A former employee of the company said: “The bosses called us in and just said they didn’t have any money and that they were closing the business.

“We were all shell shocked. We knew it had been a quiet year, quieter than last year, but we didn’t realise how bad it was.”

The individual, who asked not to be named, added: “The bosses said everyone had to go in because they had something important to tell us. We thought maybe it’d be a few redundancies, but not that we’d be shutting down.”

Of the 20 employees which were made redundant, around 16 have already found work elsewhere.

“Everyone’s in driving or haulage so they’ve moved to other removals companies,” the former employee added.

The individual added that anyone who had booked a removal or had their items in storage should contact the administrators of Britannia Neaves.

Larking Gowen is overseeing the Britannia Neaves insolvency case. A spokesman for the company said: “A review of the company’s accounts show that the business had been trading successfully for a number of years.

“This winter’s downturn in trade continued its decline into January and February.

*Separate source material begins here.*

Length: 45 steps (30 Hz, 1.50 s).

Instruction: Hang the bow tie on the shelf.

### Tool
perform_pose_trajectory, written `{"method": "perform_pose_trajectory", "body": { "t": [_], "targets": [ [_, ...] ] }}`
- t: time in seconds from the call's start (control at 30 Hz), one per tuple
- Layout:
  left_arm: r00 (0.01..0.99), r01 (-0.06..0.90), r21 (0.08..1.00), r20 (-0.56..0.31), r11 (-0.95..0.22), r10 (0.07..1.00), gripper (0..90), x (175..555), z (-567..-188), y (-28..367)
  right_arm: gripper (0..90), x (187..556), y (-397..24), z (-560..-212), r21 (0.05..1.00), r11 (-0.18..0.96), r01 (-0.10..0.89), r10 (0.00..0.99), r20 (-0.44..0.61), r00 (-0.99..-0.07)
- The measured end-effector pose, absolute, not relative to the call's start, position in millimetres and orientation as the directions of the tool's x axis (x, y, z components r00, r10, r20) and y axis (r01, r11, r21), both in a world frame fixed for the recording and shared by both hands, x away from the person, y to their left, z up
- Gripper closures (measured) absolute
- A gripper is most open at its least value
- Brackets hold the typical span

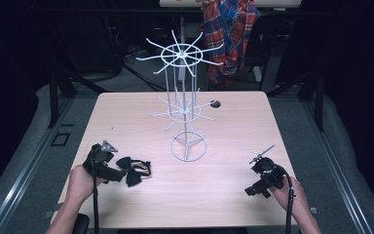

With ongoing cashflow problems, and increasing competition in the market, the company had no option but to rely on its overdraft facility to see it through the downturn.

“Unfortunately, trade continued to be slow and the directors felt that it was in the best interests of all concerned that the company should be placed into liquidation.”

The company also currently owes Lloyds bank £300,000, as well as money owed to employees and trade creditors.

The spokesman added: “Whilst the company is entering an insolvent process it does have significant assets which, as liquidators, we will be looking to realise for the benefit of its creditors. In the first instance, we would look to achieve a sale of the business as a whole.”